Insight into the time-course of change following a gastric bypass has been gained from detailed studies conducted over the first 4 weeks after surgery [6]. A group of morbidly obese people with a diabetes duration of between 1 and 3 years were studied. Preoperatively, the fasting blood glucose level was 7.8 mmol/l and, as would be expected, both beta cell sensitivity to glucose and whole body insulin sensitivity were low. After pancreatobiliary diversion, the group were re-studied at 1 and 4 weeks. Parenteral feeding provided 7.5 MJ/day (1,800 kcal/day) for the first six postoperative days, but this would represent a sudden decrease in energy consumption. As body weight was 152 kg preoperatively, a daily intake of about 13.4 MJ/day (3,200 kcal/day) would be required for weight maintenance [7]. By 7 days postoperatively, fat mass had decreased by 4.4 kg and the fasting blood glucose level had fallen to 5.9 mmol/l (Fig. 2). Insulin sensitivity, measured as the glucose infusion rate during euglycaemic–hyperinsulinaemic clamps, had doubled. Correspondingly, the fasting plasma insulin level had fallen from 136 to 108 pmol/l. By 4 weeks postoperatively, the fasting plasma glucose level had fallen further (to 4.8 mmol/l), with no further change in insulin sensitivity.
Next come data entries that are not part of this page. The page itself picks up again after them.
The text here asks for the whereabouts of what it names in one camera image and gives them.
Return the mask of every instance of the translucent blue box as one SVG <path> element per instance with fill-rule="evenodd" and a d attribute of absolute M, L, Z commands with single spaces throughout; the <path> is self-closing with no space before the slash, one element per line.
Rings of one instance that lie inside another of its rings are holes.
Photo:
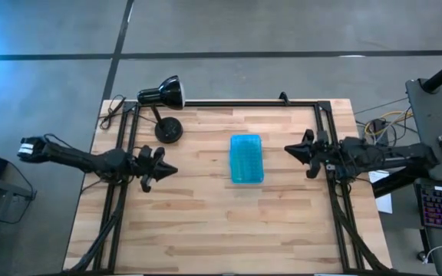
<path fill-rule="evenodd" d="M 264 168 L 260 136 L 256 134 L 231 136 L 229 166 L 233 183 L 261 183 L 264 180 Z"/>

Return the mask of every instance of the butcher block tabletop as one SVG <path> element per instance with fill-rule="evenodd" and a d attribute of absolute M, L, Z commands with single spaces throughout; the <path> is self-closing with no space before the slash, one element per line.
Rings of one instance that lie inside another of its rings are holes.
<path fill-rule="evenodd" d="M 338 138 L 357 136 L 350 100 L 330 101 Z M 107 115 L 109 104 L 109 100 L 103 102 L 101 116 Z M 312 107 L 186 107 L 180 111 L 161 107 L 159 111 L 162 117 L 180 120 L 183 136 L 176 143 L 162 144 L 154 136 L 154 123 L 139 119 L 135 146 L 163 146 L 165 162 L 177 167 L 178 173 L 152 182 L 150 193 L 142 192 L 139 179 L 129 185 L 116 273 L 342 272 L 325 172 L 307 179 L 308 167 L 283 149 L 300 143 L 306 129 L 316 130 Z M 140 114 L 155 120 L 150 108 L 142 108 Z M 109 130 L 97 127 L 93 154 L 115 147 L 119 124 L 120 117 L 115 117 Z M 265 178 L 258 185 L 232 184 L 230 179 L 230 137 L 246 133 L 262 139 Z M 88 174 L 84 186 L 97 180 Z M 100 183 L 81 195 L 64 268 L 75 265 L 97 237 L 106 193 L 107 184 Z M 359 234 L 390 267 L 369 183 L 352 183 L 351 201 Z M 346 245 L 354 264 L 348 237 Z M 109 247 L 110 242 L 105 244 L 104 265 Z"/>

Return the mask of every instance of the gray floor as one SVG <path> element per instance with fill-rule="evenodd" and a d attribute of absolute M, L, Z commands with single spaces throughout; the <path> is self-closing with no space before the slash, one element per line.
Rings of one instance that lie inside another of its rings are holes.
<path fill-rule="evenodd" d="M 125 6 L 126 0 L 0 0 L 0 54 L 112 53 Z M 123 52 L 383 50 L 442 50 L 442 1 L 136 0 Z M 0 275 L 61 269 L 83 174 L 20 163 L 16 152 L 21 137 L 43 133 L 88 151 L 110 66 L 0 61 L 0 156 L 38 190 L 23 220 L 2 229 Z M 406 80 L 441 68 L 442 56 L 121 61 L 111 95 L 133 97 L 179 74 L 188 99 L 275 98 L 285 91 L 291 98 L 350 98 L 358 111 L 405 97 Z M 402 101 L 357 119 L 405 108 Z M 415 142 L 407 133 L 399 144 Z M 382 216 L 393 265 L 434 274 L 432 264 L 415 260 L 421 241 L 411 229 L 417 222 L 409 218 L 417 216 L 410 197 L 409 189 L 396 192 L 395 214 Z"/>

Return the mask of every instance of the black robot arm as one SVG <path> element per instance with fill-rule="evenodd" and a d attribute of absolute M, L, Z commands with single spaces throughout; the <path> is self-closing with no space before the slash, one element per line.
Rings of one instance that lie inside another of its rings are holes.
<path fill-rule="evenodd" d="M 313 179 L 321 163 L 335 168 L 335 179 L 355 179 L 360 173 L 377 169 L 391 169 L 402 166 L 433 167 L 438 164 L 433 150 L 423 143 L 410 146 L 374 146 L 356 137 L 345 137 L 339 144 L 332 145 L 325 131 L 317 133 L 306 130 L 302 142 L 285 146 L 284 150 L 303 164 L 309 164 L 306 176 Z"/>
<path fill-rule="evenodd" d="M 18 157 L 27 163 L 54 162 L 80 169 L 85 173 L 96 173 L 109 183 L 121 184 L 128 182 L 132 176 L 141 177 L 141 188 L 144 192 L 149 192 L 151 179 L 158 181 L 178 171 L 163 161 L 163 147 L 158 148 L 153 156 L 152 151 L 150 147 L 143 146 L 138 157 L 126 153 L 123 149 L 111 149 L 94 155 L 79 149 L 63 147 L 44 136 L 34 136 L 21 139 Z"/>

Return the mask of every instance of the lamp base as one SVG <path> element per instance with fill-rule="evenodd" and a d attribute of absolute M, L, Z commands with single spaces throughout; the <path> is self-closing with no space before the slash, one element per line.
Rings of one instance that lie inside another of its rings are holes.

The observed change in insulin sensitivity requires careful consideration.
Fig. 2

Change in fasting plasma glucose (a), fasting plasma insulin (b) and insulin sensitivity (c) over the 4 weeks after bilio-pancreatic diversion in morbidly obese individuals with type 2 diabetes. The changes in plasma glucose and insulin sensitivity during the first week are striking. The yellow areas represent normal ranges. FFM, fat-free mass. Data represent mean ± SE (n = 10) and are replotted from reference [6] with permission

The euglycaemic–hyperinsulinaemic clamp is usually assumed to reflect muscle insulin sensitivity [8]. This is because elevations in plasma insulin levels rapidly bring about complete suppression of glucose production by the liver. Under these circumstances, the rate at which glucose is infused directly reflects the rate at which muscle tissue is stimulated to take up glucose. However, it has been known for some time that glucose production by the liver is not completely suppressed during the clamp in obese individuals [9]. Thus, this method underestimates glucose uptake by muscle, because the continuing production of glucose by the liver is ignored. The relevance of this for understanding pathogenesis has been elegantly demonstrated by Petersen and colleagues [10]. Figure 3 shows that the marked increase in glucose requirements during euglycaemic hyperinsulinaemia is almost entirely explained by greater suppression of liver glucose production, and that the total uptake of glucose by muscle is essentially unchanged. This figure also illustrates that the change in liver response to insulin represents a remarkable normalisation of insulin suppression of glucose production by the liver. This observation focuses attention upon the early changes in the liver during the onset of energy restriction.
Fig. 3

Physiological changes during 8% weight loss in obese individuals with type 2 diabetes compared with matched controls. The improvement in insulin sensitivity during the euglycaemic–hyperinsulinaemic clamp (a) would conventionally be interpreted as an improvement in the insulin sensitivity of muscle. However, determination of muscle glucose uptake during the clamps demonstrates no significant change (b), in sharp contrast to the simultaneous normalisation of the suppression of hepatic glucose production (c). The early improvement in glucose homeostasis during weight loss is associated with changes in the hepatic rather than peripheral tissue response to insulin. HGP, hepatic glucose production; LBM, lean body mass; T2D, type 2 diabetes. Data represent mean ± SE (n = 8) and are replotted from reference [10] with permission

The changes in liver volume and liver fat content during a period of very low energy intake have been examined [11]. The study was undertaken to define the rate of change of liver volume. This is important as a reduction in liver size before bariatric surgery makes the procedure easier to perform and considerably decreases the complication rate. Over a 12 week period, during which participants ingested 1.88–2.85 MJ/day (450–680 kcal/day), liver volume decreased by 30%. However, 80% of the change occurred during the first 2 weeks. During weight loss there is a tight relationship between liver volume and liver fat content [12], and it appeared that intra-hepatic fat was mobilised more rapidly than visceral or subcutaneous fat. This suggestion that liver fat stores are called upon first at the onset of negative energy balance has been examined directly by two studies using magnetic resonance methodology.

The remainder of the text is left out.